Honour killings – where a family kill one of their own for fear of being dishonoured by their actions and/or beliefs, might not be something we are overtly aware of but as Shan Khan’s new film Honour states in it’s opening frames, it’s more common than you might think. From the offset the film seeks to bring light to this brutal tradition though ultimately ends up squandering the seriousness of the subject for the thrill of the chase.
Aiysha Hart stars as Mona, the rather unlucky daughter of a chillingly stony and intensely religious Mother, played to an almost psychotic perfection by Harvey Virdi. Risking shame on her family she plans to run away with her passionate boyfriend Adel who seemingly gets cold feet at the very last minute causing her to make a choice, go home and face inevitable mundanity and, perhaps, wrath of her family. Without giving too much away… she makes the wrong choice and attempted murders aplenty ensue.
The performances of the actors seem a lot more informed with context than the audience. Characters backgrounds are barely touched upon, which leaves one feeling quite ignorant. What made the family so extreme when the deceased father is perceived as to have been quite empathetic? Her brother Adel is a very convincing lost and confused soul in a tirade of contradications, as performed by Shubham Saraf, though the purpose behind his sudden changes in loyalty and lack of emotion at some times of turmoil, and not others, goes unexplained. I found myself with more questions that answers. Paddy Considine’s nameless hitman’s only backstory seemed to come from wordless flashbacks and poignant stares at tattoos, the non-linear plot not helping at all.
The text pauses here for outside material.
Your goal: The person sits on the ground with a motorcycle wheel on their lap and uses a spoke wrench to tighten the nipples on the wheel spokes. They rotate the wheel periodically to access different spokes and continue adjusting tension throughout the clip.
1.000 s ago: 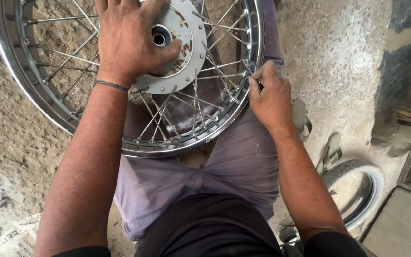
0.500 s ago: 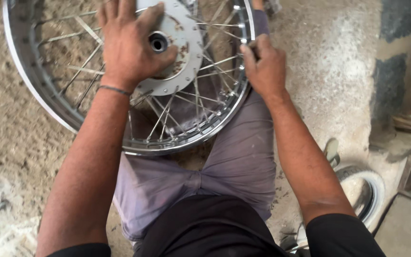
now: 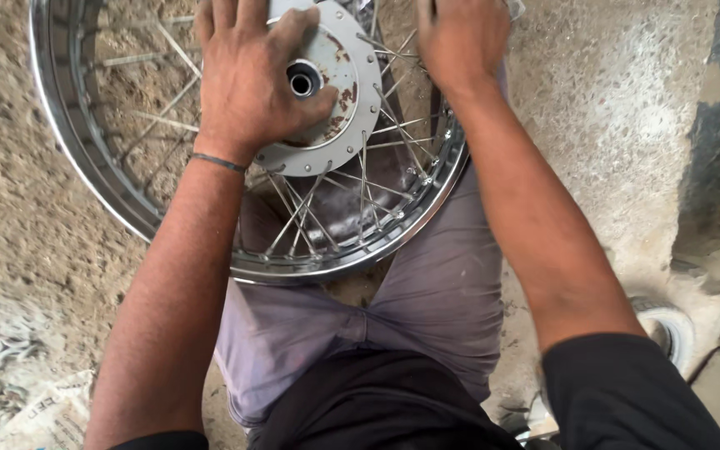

That’s not to say the film wasn’t a thrill. Nikesh Patel as Tanvir, the would-be victim’s brother is tremendous, relishing each chase and embracing each challenge with the true menace of a brainwashed mad man, who so comfortingly is also a policeman. Paddy Considine, of course, shouldn’t be overlooked as the ex-white supremist assassin who from the offset seemed to be falling off his pedestal with the guilty grimace. Considine embraces the bad guy inside while giving you the inkling he might not be so bad after all, it’s nice to see again after the amazing Dead Man’s Shoes over ten years ago.
Khan’s directorial debut isn’t as deep as it tries to be, though I look forward to his next thriller as he’s certainly got the intensity of a good chase quite right. It’s be great to see on a bigger scale than a town in Wales, sorry, I mean West London can offer. From the woods scene, I’d warrant he’d make a good job of a particularly stabby horror too, though a bit more explanation into the miraculous recovery of the victim would be great.